Press Reviews
Quakers in Criminal Justice
This is a book which casts light which is needed on a system which is derived from different managerial and political ideas. It is informative, and makes a strong case for meeting the needs of disturbed children rather than just containing them'.
Social Work Education
Children in Secure Accomodation will be informative for policy makers, practitioners and students. In educational terms it will prompt a critical and active engagement with the experiences of young people and encourage students to think about the relationship between care, control and risk in responding to young peoples' needs.
Young Minds
The primary aim of this book,' the author writes in her excellent and challenging introduction, `is to fill some of the gaps in the knowledge and understanding of the meaning and effect of placement in secure accommodation, and to provoke thought and discussion on the part of those involved in the provision of secure accommodation and other services for children "in need" in the care and criminal justice systems.' The task is formidable but the author succeeds admirably in marshalling the objective data and in bringing the human predicaments of her subjects into focus. Policy makers, as well as managers, criminal justice officials and educators should read this book and take on board its central message, that we are failing the majority of children in secure accommodation and should be searching urgently for alternatives.

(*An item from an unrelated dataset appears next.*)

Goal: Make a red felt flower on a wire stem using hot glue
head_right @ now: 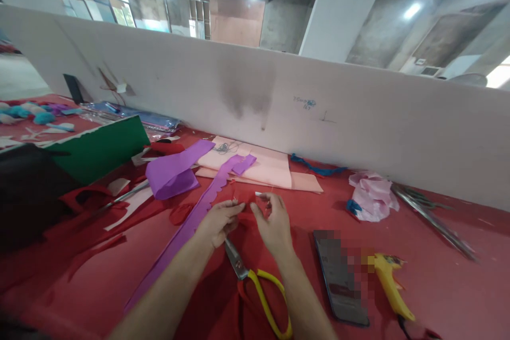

British Journal of Social Work
Derived in primary research, Children in Secure Accommodation, which is divided into five parts comprising eleven chapters, promises to offer a `gendered exploration of locked institutional care for children in trouble'…it succeeds in returning gender to the agenda from which it slipped in recent years with regard to child welfare generally and youth justice more particularly. Secure accommodation is now located within a recently reconfigured and expanded `juvenile secure estate'. Equally recent statute (most notably the Crime and Disorder Act 1998) provides for the incarceration of younger children. It is high time for such developments, and their practical effects, to be critically assessed and theorised within the interlocking texts of class, `race' and gender, and under the overarching imperative of burgeoning social control. This book makes a contribution to this endeavour and provides an engaging introductory read.
Community Care
This book offers several new perspectives on secure accommodation for adolescents. It employs an interpretative paradigm characterised by "a commitment to the representation and interpretation of the multiple realities described by research participants". In this, special attention is given to girls, reviewing their situation from a feminist point of view before, during and after containment. There are also continual reminders of ubiquitous children's rights issues. All of these help illuminate the regimes, treatment plans and users' views.
Child and Family Social Work
This publication is important and revealing for anyone who wants authentic information from the world of secure accommodation…[it] serves as a timely reminder that an alternative to locked institutional care for children in trouble is a long-overdue item on the professional and political agenda.